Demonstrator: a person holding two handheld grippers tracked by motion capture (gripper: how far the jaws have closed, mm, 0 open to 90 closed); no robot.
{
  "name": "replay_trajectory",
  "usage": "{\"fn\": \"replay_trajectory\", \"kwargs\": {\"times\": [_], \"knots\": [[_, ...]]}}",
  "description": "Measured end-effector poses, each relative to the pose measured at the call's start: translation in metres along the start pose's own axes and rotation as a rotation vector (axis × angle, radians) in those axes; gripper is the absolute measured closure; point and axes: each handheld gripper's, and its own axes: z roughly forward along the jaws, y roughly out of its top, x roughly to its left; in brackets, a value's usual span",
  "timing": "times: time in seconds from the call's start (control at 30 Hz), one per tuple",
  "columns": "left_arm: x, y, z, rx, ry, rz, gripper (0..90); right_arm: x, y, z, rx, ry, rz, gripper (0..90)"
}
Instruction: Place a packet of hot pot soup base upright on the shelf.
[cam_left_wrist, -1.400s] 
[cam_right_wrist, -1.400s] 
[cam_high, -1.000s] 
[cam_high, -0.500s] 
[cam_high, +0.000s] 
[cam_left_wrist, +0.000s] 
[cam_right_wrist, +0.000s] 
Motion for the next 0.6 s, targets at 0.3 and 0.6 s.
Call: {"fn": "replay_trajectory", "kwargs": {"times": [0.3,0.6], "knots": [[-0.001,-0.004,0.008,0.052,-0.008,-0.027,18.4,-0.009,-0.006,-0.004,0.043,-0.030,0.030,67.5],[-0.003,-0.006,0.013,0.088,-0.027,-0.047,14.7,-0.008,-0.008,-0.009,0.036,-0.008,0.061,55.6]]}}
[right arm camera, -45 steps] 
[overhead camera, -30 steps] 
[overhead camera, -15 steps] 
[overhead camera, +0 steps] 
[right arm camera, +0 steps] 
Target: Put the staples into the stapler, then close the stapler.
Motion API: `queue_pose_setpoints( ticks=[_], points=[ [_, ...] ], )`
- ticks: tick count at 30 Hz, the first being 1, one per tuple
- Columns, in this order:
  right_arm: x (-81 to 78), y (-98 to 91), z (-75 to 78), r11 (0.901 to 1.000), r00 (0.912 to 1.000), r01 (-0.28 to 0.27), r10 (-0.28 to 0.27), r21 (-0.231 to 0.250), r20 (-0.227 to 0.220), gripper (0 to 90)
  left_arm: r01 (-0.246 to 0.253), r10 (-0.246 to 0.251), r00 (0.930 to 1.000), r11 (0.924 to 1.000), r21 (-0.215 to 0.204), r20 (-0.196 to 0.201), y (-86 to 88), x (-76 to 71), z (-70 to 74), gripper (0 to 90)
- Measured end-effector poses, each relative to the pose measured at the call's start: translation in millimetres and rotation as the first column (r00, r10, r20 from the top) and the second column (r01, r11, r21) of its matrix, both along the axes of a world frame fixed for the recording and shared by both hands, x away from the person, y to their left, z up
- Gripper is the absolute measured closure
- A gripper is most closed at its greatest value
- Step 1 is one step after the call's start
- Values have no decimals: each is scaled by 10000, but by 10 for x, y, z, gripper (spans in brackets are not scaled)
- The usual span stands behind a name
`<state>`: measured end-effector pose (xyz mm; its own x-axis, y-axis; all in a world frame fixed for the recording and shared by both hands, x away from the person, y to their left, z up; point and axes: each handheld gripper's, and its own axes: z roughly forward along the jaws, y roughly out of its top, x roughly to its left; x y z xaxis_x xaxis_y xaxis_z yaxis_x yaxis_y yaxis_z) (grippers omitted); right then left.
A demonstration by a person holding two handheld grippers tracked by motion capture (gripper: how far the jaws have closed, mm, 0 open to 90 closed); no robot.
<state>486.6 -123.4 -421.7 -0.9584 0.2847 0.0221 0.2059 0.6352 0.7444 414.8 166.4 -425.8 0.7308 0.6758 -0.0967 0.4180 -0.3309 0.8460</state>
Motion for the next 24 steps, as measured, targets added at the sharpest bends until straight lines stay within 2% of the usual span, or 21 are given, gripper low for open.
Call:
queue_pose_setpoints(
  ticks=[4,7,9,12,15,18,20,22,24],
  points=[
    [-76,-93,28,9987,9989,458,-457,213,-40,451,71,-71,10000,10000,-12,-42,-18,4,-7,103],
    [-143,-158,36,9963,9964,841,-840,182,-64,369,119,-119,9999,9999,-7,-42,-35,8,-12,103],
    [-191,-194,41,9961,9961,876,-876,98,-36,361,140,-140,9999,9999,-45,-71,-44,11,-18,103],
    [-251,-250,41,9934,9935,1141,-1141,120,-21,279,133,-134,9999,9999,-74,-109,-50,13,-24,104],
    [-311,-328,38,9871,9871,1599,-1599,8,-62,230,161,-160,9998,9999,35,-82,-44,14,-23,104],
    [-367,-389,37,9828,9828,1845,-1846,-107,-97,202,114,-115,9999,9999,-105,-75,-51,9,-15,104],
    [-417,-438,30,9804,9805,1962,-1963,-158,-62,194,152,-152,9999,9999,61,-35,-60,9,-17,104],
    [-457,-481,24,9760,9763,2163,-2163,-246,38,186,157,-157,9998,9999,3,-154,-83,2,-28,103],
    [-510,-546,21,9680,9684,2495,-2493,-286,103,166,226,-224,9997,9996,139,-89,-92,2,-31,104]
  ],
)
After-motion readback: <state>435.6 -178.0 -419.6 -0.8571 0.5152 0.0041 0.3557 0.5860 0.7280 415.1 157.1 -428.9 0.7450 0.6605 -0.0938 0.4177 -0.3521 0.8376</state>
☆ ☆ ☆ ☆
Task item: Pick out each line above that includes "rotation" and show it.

Completed exercise:
  "description": "Measured end-effector poses, each relative to the pose measured at the call's start: translation in metres along the start pose's own axes and rotation as a rotation vector (axis × angle, radians) in those axes; gripper is the absolute measured closure; point and axes: each handheld gripper's, and its own axes: z roughly forward along the jaws, y roughly out of its top, x roughly to its left; in brackets, a value's usual span",
- Measured end-effector poses, each relative to the pose measured at the call's start: translation in millimetres and rotation as the first column (r00, r10, r20 from the top) and the second column (r01, r11, r21) of its matrix, both along the axes of a world frame fixed for the recording and shared by both hands, x away from the person, y to their left, z up

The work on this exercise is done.